TAG:Tangential Amplifying Guidance for Hallucination-Resistant Diffusion Sampling
Hyunmin Cho, Donghoon Ahn, Susung Hong, Jee Eun Kim, Seungryong Kim, Kyong Hwan Jin
TL;DR
This work tackles hallucinations in diffusion-based image synthesis by reframing inference-time guidance as a geometry-aware trajectory refinement. It introduces Tangential Amplifying Guidance (TAG), which decomposes the base sampling update into normal and tangential components relative to the current latent state and amplifies the tangential part by a factor $\eta \ge 1$, while preserving the radial (noise-schedule) term. Grounded in Tweedie’s identity and a first-order Taylor analysis, TAG provably increases the local log-likelihood gain and steers samples toward higher-density regions of the data manifold without retraining. Empirically, TAG improves FID, IS, and CLIP-based metrics across unconditional and conditional generation, across multiple backbones (including SD v1.5, v2.1, XL, and SD3) and even flow-matching, while reducing compute via fewer NFEs. The method is plug-and-play and architecture-agnostic, offering a practical, low-overhead path to more faithful, hallucination-resistant diffusion sampling.
Abstract
Recent diffusion models achieve the state-of-the-art performance in image generation, but often suffer from semantic inconsistencies or hallucinations. While various inference-time guidance methods can enhance generation, they often operate indirectly by relying on external signals or architectural modifications, which introduces additional computational overhead. In this paper, we propose Tangential Amplifying Guidance (TAG), a more efficient and direct guidance method that operates solely on trajectory signals without modifying the underlying diffusion model.
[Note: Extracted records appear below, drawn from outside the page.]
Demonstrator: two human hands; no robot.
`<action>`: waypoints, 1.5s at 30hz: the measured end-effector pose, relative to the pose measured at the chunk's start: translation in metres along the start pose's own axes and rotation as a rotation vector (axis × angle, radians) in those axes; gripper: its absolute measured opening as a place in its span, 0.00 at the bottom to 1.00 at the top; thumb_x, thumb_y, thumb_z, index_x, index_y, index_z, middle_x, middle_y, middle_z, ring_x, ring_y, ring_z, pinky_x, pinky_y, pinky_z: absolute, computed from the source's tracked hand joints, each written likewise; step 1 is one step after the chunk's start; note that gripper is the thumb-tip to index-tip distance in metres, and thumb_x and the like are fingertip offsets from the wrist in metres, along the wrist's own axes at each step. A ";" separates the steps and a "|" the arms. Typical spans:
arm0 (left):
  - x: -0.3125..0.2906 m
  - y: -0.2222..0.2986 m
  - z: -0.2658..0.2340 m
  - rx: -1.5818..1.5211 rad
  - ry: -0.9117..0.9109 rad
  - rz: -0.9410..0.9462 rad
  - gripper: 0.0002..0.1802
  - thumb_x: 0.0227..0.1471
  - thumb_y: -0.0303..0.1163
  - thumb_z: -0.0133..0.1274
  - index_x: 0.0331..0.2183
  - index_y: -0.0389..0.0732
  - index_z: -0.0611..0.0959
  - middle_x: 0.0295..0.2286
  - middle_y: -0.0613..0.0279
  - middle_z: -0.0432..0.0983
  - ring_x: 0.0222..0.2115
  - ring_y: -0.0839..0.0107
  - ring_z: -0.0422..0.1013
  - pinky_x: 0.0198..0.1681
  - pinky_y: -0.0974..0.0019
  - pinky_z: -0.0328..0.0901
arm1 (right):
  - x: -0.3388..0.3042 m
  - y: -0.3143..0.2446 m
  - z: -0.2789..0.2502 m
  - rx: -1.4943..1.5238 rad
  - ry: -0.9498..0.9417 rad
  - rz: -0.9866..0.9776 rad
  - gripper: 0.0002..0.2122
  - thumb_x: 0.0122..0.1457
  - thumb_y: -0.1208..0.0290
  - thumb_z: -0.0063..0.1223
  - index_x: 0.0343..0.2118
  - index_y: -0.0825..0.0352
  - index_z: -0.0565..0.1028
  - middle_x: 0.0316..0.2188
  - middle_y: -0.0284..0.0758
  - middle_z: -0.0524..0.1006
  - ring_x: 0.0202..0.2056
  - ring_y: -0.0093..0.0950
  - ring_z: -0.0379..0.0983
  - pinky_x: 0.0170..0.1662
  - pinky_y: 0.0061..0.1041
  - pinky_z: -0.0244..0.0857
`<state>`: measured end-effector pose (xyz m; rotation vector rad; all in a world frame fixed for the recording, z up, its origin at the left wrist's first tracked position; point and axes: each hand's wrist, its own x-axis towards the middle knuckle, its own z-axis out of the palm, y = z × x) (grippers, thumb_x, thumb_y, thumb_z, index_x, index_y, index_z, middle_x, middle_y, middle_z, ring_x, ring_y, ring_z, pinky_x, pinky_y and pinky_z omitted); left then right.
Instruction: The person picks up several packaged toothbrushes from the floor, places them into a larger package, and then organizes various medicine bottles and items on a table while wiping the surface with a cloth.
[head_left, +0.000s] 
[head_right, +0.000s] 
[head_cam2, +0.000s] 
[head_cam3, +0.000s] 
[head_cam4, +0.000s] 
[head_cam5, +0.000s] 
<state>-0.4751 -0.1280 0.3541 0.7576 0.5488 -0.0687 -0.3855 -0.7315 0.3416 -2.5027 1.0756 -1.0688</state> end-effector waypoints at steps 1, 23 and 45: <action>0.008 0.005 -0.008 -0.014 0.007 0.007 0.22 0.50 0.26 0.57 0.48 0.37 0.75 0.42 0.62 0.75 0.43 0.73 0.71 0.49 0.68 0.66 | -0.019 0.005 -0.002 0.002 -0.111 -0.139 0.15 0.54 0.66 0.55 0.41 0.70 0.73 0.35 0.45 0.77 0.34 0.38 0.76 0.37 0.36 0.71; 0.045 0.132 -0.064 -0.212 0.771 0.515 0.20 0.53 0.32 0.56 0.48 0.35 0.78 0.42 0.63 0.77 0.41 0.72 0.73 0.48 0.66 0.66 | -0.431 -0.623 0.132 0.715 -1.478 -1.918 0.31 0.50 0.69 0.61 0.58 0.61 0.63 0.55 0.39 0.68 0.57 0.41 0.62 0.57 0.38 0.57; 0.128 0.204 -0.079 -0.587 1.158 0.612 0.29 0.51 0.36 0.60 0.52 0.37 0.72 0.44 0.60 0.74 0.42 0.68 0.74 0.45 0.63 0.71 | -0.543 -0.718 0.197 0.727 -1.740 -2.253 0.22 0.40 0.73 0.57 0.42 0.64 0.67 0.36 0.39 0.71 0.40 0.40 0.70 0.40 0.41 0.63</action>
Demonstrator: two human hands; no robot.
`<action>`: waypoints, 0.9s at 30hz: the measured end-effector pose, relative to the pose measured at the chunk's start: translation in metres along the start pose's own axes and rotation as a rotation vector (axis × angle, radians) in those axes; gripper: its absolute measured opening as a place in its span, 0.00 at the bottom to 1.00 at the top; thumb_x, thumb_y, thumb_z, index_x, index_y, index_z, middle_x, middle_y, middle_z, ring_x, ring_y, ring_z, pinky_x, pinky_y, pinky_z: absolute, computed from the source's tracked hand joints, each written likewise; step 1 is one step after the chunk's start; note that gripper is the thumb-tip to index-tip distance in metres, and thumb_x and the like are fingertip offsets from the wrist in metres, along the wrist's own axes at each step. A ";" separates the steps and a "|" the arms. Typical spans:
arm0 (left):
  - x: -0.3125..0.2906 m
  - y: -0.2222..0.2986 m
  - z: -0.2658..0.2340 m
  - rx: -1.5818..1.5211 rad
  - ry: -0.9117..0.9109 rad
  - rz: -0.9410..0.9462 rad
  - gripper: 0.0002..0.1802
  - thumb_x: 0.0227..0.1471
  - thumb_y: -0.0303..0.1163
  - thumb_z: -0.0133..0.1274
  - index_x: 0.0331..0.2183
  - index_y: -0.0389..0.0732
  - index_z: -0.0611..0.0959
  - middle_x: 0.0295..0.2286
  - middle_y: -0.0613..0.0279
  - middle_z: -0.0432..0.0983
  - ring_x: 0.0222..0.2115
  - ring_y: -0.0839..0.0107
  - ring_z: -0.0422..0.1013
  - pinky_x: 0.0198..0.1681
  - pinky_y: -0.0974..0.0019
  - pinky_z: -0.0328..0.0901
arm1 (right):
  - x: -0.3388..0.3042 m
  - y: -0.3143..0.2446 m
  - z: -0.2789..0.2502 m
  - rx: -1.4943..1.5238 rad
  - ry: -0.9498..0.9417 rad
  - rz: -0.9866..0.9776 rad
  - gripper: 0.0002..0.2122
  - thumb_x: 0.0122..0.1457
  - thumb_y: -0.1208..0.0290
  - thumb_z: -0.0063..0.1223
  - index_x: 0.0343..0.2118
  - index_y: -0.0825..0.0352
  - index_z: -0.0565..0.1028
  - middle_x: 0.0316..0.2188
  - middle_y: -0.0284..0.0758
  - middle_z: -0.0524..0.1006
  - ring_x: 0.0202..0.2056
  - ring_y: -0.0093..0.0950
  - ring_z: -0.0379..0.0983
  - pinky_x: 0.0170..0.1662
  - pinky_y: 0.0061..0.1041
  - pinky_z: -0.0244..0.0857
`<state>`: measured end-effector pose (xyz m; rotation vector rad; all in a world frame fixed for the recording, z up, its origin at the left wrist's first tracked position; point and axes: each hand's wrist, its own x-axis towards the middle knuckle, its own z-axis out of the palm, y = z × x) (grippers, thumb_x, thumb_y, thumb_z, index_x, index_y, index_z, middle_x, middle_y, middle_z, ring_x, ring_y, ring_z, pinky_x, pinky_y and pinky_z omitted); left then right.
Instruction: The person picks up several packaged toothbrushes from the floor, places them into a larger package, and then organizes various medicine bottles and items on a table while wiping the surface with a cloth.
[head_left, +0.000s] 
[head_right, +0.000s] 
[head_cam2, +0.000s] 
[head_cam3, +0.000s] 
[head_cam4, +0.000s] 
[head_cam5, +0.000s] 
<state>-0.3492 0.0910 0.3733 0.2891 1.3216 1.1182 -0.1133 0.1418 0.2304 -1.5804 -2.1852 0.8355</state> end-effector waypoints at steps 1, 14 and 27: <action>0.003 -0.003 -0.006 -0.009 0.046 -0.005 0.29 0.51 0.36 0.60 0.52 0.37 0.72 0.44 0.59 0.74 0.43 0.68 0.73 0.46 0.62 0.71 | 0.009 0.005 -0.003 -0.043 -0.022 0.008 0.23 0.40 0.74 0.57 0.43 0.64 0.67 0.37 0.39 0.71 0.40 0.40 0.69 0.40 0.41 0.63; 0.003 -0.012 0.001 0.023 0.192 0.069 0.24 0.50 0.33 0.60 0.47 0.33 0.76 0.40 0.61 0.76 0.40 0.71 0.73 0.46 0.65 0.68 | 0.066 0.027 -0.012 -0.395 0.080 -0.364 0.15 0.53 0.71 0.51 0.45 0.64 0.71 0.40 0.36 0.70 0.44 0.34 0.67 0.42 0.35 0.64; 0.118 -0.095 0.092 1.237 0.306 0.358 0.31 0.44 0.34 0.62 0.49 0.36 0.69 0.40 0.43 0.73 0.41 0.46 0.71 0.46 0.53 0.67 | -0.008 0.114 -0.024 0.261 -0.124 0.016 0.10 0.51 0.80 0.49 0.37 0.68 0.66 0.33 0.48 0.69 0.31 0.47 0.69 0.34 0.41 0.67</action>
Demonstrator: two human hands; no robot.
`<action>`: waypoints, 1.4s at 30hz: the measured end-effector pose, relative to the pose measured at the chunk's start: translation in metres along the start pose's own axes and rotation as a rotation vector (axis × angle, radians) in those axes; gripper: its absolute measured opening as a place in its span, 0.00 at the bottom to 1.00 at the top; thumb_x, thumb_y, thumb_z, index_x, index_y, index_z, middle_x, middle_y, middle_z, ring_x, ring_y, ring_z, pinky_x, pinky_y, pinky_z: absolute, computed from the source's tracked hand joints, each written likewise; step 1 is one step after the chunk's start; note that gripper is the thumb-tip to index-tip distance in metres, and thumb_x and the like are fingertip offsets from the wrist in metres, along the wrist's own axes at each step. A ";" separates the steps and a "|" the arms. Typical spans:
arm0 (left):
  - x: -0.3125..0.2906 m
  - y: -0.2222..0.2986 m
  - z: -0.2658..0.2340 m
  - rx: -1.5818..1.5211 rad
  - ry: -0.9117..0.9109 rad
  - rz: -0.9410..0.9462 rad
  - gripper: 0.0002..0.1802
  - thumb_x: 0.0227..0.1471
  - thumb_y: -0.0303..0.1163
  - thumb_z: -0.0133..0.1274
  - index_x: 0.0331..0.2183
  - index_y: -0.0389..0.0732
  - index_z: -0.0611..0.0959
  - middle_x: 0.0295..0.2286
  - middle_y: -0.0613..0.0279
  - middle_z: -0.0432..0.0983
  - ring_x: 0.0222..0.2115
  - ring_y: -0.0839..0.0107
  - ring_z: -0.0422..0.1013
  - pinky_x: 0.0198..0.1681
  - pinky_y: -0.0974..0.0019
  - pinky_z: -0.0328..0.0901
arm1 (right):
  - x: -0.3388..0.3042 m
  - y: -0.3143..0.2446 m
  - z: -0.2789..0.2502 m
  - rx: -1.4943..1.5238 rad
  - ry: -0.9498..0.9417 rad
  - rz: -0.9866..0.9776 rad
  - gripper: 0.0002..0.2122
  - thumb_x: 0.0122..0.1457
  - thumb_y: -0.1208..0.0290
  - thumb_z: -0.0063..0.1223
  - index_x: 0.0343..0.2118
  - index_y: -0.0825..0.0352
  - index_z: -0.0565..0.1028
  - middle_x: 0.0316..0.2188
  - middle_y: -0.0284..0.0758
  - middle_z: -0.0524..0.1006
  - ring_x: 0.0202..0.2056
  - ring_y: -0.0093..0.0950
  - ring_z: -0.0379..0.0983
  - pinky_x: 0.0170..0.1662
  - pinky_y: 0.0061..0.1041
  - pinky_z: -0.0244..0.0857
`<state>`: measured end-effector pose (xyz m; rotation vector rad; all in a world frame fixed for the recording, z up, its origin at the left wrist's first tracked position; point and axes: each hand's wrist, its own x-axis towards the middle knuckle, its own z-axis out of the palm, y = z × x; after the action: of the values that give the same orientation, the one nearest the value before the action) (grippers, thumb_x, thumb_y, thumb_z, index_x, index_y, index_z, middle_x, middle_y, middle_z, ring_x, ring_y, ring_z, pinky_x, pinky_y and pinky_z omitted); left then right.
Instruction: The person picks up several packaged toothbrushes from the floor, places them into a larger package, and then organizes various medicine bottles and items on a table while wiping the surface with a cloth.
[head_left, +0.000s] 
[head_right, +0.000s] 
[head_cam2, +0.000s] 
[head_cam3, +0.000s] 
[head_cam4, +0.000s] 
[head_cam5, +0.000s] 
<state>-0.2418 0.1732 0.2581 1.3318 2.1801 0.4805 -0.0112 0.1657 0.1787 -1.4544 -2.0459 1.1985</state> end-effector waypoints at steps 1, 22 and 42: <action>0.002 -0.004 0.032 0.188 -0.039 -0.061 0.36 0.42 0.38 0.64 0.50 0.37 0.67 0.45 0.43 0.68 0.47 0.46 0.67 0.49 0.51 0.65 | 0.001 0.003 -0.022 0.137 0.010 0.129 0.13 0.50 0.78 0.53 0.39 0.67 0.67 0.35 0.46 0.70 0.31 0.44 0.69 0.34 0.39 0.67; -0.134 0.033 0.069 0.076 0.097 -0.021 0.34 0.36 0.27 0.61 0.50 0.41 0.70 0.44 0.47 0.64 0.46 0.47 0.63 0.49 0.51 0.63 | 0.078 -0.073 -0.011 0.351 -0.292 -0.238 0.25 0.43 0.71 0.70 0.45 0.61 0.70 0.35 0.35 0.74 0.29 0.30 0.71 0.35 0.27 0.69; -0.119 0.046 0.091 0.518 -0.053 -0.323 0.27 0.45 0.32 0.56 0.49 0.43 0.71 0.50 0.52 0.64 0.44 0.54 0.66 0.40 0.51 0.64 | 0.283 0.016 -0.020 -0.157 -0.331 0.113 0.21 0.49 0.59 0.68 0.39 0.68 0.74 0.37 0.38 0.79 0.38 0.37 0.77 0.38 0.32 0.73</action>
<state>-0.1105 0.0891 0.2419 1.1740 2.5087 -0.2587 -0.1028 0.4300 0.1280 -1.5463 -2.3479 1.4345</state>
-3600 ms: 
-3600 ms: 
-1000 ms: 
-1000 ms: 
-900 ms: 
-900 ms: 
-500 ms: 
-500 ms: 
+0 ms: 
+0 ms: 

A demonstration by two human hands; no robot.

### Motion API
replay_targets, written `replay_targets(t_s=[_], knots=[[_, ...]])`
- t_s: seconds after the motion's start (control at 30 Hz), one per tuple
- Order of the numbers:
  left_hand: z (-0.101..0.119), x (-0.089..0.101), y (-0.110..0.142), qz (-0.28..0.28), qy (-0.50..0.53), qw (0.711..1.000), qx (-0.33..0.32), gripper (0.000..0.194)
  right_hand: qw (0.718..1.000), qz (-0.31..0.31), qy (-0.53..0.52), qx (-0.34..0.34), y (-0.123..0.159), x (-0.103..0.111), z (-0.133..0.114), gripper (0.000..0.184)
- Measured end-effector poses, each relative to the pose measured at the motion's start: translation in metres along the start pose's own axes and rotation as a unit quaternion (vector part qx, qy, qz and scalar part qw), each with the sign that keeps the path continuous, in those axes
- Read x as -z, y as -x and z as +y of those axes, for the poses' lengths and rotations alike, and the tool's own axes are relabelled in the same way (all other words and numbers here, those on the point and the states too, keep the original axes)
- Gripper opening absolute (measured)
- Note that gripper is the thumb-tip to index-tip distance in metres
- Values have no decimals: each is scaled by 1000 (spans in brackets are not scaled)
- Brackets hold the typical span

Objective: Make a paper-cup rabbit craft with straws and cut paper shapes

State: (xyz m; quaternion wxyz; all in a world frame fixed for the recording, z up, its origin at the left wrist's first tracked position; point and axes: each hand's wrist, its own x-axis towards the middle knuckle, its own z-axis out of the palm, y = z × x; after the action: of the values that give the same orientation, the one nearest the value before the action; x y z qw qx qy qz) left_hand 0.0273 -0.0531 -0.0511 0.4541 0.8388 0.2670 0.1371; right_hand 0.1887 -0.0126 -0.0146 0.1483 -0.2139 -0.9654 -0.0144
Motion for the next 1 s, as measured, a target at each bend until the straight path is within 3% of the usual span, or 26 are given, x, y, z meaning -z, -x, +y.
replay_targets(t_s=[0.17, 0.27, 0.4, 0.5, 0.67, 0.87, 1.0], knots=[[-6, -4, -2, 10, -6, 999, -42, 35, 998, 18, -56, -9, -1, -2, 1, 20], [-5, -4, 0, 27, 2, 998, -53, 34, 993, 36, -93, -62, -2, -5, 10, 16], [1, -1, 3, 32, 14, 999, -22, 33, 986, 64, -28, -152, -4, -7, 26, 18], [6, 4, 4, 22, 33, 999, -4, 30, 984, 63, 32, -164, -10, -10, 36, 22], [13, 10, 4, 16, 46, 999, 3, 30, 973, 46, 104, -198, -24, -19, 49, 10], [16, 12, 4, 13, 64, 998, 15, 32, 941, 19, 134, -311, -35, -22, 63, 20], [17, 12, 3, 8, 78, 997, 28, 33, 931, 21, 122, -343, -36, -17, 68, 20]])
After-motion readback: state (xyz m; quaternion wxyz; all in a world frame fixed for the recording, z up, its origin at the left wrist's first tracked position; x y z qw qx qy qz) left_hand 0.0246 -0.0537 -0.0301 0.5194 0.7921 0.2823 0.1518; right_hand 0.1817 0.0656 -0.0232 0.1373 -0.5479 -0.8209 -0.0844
TAG leverages an intermediate sample as a projection basis and amplifies the tangential components of the estimated scores with respect to this basis to correct the sampling trajectory. We formalize this guidance process by leveraging a first-order Taylor expansion, which demonstrates that amplifying the tangential component steers the state toward higher-probability regions, thereby reducing inconsistencies and enhancing sample quality. TAG is a plug-and-play, architecture-agnostic module that improves diffusion sampling fidelity with minimal computational addition, offering a new perspective on diffusion guidance.